WHAT YOU HAVE TO DO: A faithful copy of the entries, without any pictures, is what is needed here.

SUPPLIED INFORMATION:
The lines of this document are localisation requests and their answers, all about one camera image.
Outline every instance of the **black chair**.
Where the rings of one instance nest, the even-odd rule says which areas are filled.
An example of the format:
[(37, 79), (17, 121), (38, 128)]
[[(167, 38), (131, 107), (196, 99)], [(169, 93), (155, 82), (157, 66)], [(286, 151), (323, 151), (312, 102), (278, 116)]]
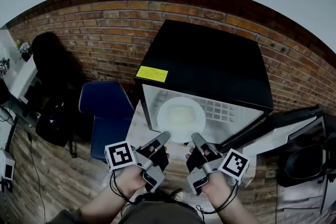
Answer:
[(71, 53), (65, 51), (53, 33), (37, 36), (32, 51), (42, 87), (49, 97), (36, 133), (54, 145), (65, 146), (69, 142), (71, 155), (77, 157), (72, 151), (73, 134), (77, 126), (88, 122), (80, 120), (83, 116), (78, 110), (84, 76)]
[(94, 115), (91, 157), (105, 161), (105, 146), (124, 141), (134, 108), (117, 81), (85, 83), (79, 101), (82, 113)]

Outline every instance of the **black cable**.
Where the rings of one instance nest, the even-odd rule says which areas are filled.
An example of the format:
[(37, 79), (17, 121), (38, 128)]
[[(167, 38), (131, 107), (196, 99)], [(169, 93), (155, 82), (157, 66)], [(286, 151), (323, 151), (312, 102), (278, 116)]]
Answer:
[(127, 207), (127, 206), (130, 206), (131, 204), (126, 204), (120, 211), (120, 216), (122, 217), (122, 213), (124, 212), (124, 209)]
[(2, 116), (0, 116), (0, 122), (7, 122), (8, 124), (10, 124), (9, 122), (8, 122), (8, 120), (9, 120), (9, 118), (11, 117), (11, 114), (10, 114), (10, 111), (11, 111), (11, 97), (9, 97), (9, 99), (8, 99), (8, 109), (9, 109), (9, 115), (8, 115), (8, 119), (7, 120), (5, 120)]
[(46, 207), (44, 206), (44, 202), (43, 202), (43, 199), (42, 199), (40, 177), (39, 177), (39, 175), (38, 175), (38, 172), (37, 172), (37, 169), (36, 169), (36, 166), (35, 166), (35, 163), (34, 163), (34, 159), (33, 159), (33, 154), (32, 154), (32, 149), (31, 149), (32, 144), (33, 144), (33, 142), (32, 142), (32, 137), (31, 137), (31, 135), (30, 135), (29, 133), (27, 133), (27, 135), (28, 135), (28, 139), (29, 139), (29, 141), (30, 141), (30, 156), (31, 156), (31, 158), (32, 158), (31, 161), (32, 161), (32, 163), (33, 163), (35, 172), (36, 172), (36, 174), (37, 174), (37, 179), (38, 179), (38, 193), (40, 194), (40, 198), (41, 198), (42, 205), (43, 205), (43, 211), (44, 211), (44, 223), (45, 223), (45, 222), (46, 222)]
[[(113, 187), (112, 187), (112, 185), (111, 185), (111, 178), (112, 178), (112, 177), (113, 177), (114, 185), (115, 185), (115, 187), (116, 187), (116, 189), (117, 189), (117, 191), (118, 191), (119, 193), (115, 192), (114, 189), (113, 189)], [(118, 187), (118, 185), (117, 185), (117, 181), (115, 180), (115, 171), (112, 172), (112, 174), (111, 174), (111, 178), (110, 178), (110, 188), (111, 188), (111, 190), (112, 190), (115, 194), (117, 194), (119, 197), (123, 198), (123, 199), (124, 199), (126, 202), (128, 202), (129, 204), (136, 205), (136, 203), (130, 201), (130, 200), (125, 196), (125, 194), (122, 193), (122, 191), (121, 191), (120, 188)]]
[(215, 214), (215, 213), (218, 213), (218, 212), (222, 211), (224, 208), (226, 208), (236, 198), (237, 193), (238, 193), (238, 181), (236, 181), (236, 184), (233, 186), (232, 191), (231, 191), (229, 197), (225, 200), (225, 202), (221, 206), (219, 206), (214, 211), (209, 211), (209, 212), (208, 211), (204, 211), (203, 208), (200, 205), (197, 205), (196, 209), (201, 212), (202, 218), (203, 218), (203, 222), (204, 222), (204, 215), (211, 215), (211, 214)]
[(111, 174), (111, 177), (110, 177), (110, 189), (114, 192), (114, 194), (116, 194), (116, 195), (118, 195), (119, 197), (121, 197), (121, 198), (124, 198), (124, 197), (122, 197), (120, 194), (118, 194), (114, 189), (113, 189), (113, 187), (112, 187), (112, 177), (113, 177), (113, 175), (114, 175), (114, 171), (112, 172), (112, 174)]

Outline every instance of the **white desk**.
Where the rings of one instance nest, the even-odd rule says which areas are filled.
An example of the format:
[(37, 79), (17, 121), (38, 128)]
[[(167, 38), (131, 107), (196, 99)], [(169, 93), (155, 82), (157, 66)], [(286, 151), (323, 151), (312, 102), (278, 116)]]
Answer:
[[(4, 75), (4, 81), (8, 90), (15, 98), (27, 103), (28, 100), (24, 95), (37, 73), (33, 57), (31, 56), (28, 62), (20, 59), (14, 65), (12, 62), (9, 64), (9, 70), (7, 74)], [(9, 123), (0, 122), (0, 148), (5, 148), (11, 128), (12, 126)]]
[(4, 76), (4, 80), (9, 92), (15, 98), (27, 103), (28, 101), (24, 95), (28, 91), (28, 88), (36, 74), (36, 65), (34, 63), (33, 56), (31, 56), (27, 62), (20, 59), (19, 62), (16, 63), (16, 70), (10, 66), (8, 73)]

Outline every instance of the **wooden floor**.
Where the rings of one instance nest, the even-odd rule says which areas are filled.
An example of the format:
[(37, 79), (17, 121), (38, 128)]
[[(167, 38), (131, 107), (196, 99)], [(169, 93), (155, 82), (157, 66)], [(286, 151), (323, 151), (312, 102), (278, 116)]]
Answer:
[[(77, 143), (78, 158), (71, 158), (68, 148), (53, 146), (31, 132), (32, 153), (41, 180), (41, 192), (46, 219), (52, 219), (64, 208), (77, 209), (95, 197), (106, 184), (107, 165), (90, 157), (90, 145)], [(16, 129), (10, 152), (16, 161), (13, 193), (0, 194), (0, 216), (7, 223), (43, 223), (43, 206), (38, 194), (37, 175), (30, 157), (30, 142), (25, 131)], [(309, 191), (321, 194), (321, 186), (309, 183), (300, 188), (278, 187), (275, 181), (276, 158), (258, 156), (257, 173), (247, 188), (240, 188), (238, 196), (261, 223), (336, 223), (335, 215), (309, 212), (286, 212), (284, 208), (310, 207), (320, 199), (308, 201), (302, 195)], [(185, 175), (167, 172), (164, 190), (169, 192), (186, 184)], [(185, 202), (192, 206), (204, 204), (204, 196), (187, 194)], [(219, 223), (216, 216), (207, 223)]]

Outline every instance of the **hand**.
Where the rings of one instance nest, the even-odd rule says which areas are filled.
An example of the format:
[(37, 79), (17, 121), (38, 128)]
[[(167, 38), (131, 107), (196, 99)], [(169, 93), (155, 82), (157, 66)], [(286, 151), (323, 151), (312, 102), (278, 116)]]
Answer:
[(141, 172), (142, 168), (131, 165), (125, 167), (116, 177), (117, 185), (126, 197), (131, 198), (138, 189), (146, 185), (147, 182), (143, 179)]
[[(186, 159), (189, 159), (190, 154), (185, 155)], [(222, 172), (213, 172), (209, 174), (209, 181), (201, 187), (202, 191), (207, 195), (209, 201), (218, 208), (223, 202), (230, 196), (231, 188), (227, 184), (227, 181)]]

WRITTEN ANSWER:
The lines of this document are localisation requests and their answers, all about one camera image.
Outline every instance of the **black chair**.
Where the rings of one instance nest, the even-odd rule says which areas are filled.
An example of the format:
[(37, 79), (17, 121), (38, 128)]
[[(167, 38), (131, 107), (196, 99)], [(169, 93), (155, 82), (157, 66)], [(286, 151), (323, 151), (312, 102), (278, 116)]]
Answer:
[(71, 53), (65, 51), (53, 33), (37, 36), (32, 51), (42, 87), (49, 97), (36, 133), (54, 145), (65, 146), (69, 142), (71, 155), (77, 157), (72, 151), (73, 134), (77, 126), (88, 122), (80, 120), (83, 116), (78, 110), (84, 76)]
[(94, 115), (91, 157), (105, 161), (105, 146), (124, 141), (134, 108), (117, 81), (85, 83), (79, 101), (82, 113)]

Outline every instance of the **black cable**.
Where the rings of one instance nest, the even-odd rule says which areas are filled.
An example of the format:
[(37, 79), (17, 121), (38, 128)]
[[(167, 38), (131, 107), (196, 99)], [(169, 93), (155, 82), (157, 66)], [(286, 151), (323, 151), (312, 102), (278, 116)]]
Answer:
[(127, 207), (127, 206), (130, 206), (131, 204), (126, 204), (120, 211), (120, 216), (122, 217), (122, 213), (124, 212), (124, 209)]
[(2, 116), (0, 116), (0, 122), (7, 122), (8, 124), (10, 124), (9, 122), (8, 122), (8, 120), (9, 120), (9, 118), (11, 117), (11, 114), (10, 114), (10, 111), (11, 111), (11, 97), (9, 97), (9, 99), (8, 99), (8, 109), (9, 109), (9, 115), (8, 115), (8, 119), (7, 120), (5, 120)]
[(46, 207), (44, 206), (44, 202), (43, 202), (43, 199), (42, 199), (40, 177), (39, 177), (39, 175), (38, 175), (38, 172), (37, 172), (37, 169), (36, 169), (36, 166), (35, 166), (35, 163), (34, 163), (34, 159), (33, 159), (33, 154), (32, 154), (32, 149), (31, 149), (32, 144), (33, 144), (33, 142), (32, 142), (32, 137), (31, 137), (31, 135), (30, 135), (29, 133), (27, 133), (27, 135), (28, 135), (28, 139), (29, 139), (29, 141), (30, 141), (30, 156), (31, 156), (31, 158), (32, 158), (31, 161), (32, 161), (32, 163), (33, 163), (35, 172), (36, 172), (36, 174), (37, 174), (37, 179), (38, 179), (38, 193), (40, 194), (40, 198), (41, 198), (42, 205), (43, 205), (43, 211), (44, 211), (44, 223), (45, 223), (45, 222), (46, 222)]
[[(113, 187), (112, 187), (112, 185), (111, 185), (111, 178), (112, 178), (112, 177), (113, 177), (114, 185), (115, 185), (115, 187), (116, 187), (116, 189), (117, 189), (117, 191), (118, 191), (119, 193), (115, 192), (114, 189), (113, 189)], [(118, 187), (118, 185), (117, 185), (117, 181), (115, 180), (115, 171), (112, 172), (112, 174), (111, 174), (111, 178), (110, 178), (110, 188), (111, 188), (111, 190), (112, 190), (115, 194), (117, 194), (119, 197), (123, 198), (123, 199), (124, 199), (126, 202), (128, 202), (129, 204), (136, 205), (136, 203), (130, 201), (130, 200), (125, 196), (125, 194), (122, 193), (122, 191), (121, 191), (120, 188)]]
[(215, 214), (215, 213), (218, 213), (218, 212), (222, 211), (224, 208), (226, 208), (236, 198), (237, 193), (238, 193), (238, 181), (236, 181), (236, 184), (233, 186), (232, 191), (231, 191), (229, 197), (225, 200), (225, 202), (221, 206), (219, 206), (214, 211), (209, 211), (209, 212), (208, 211), (204, 211), (203, 208), (200, 205), (197, 205), (196, 209), (201, 212), (202, 218), (203, 218), (203, 222), (204, 222), (204, 215), (211, 215), (211, 214)]
[(111, 174), (111, 177), (110, 177), (110, 189), (114, 192), (114, 194), (116, 194), (116, 195), (118, 195), (119, 197), (121, 197), (121, 198), (124, 198), (124, 197), (122, 197), (120, 194), (118, 194), (114, 189), (113, 189), (113, 187), (112, 187), (112, 177), (113, 177), (113, 175), (114, 175), (114, 171), (112, 172), (112, 174)]

Outline every instance of the **white desk**.
Where the rings of one instance nest, the even-odd rule says which areas are filled.
An example of the format:
[(37, 79), (17, 121), (38, 128)]
[[(167, 38), (131, 107), (196, 99)], [(169, 93), (155, 82), (157, 66)], [(286, 151), (323, 151), (312, 102), (278, 116)]]
Answer:
[[(4, 75), (4, 81), (8, 90), (15, 98), (27, 103), (28, 100), (24, 95), (37, 73), (33, 57), (31, 56), (28, 62), (20, 59), (14, 65), (12, 62), (9, 64), (9, 70), (7, 74)], [(9, 123), (0, 122), (0, 148), (5, 148), (11, 128), (12, 126)]]
[(4, 76), (4, 80), (9, 92), (15, 98), (27, 103), (28, 101), (24, 95), (28, 91), (28, 88), (36, 74), (36, 65), (34, 63), (33, 56), (31, 56), (27, 62), (20, 59), (19, 62), (16, 63), (16, 70), (10, 66), (8, 73)]

Outline every instance of the **wooden floor**.
Where the rings of one instance nest, the even-odd rule says which areas are filled.
An example of the format:
[(37, 79), (17, 121), (38, 128)]
[[(167, 38), (131, 107), (196, 99)], [(169, 93), (155, 82), (157, 66)], [(286, 151), (323, 151), (312, 102), (278, 116)]]
Answer:
[[(77, 143), (78, 158), (71, 158), (68, 148), (53, 146), (31, 132), (32, 153), (41, 180), (41, 192), (46, 219), (52, 219), (64, 208), (77, 209), (95, 197), (106, 184), (107, 165), (90, 157), (90, 145)], [(16, 129), (10, 152), (16, 161), (13, 193), (0, 194), (0, 216), (7, 223), (43, 223), (43, 206), (38, 194), (37, 175), (30, 157), (30, 142), (25, 131)], [(309, 191), (321, 194), (321, 186), (309, 183), (300, 188), (278, 187), (275, 181), (276, 158), (258, 156), (257, 173), (247, 188), (240, 188), (238, 196), (261, 223), (336, 223), (335, 215), (309, 212), (286, 212), (284, 208), (310, 207), (320, 199), (308, 201), (302, 195)], [(185, 175), (167, 172), (164, 190), (169, 192), (186, 184)], [(185, 202), (192, 206), (204, 204), (204, 196), (187, 194)], [(219, 223), (216, 216), (207, 223)]]

Outline every instance of the **hand**.
Where the rings of one instance nest, the even-odd rule says which areas are filled.
An example of the format:
[(37, 79), (17, 121), (38, 128)]
[[(167, 38), (131, 107), (196, 99)], [(169, 93), (155, 82), (157, 66)], [(286, 151), (323, 151), (312, 102), (278, 116)]]
Answer:
[(141, 172), (142, 168), (131, 165), (125, 167), (116, 177), (117, 185), (126, 197), (131, 198), (138, 189), (146, 185), (147, 182), (143, 179)]
[[(186, 159), (189, 159), (190, 154), (185, 155)], [(222, 172), (213, 172), (209, 174), (209, 181), (201, 187), (202, 191), (207, 195), (209, 201), (218, 208), (223, 202), (230, 196), (231, 188), (227, 184), (227, 181)]]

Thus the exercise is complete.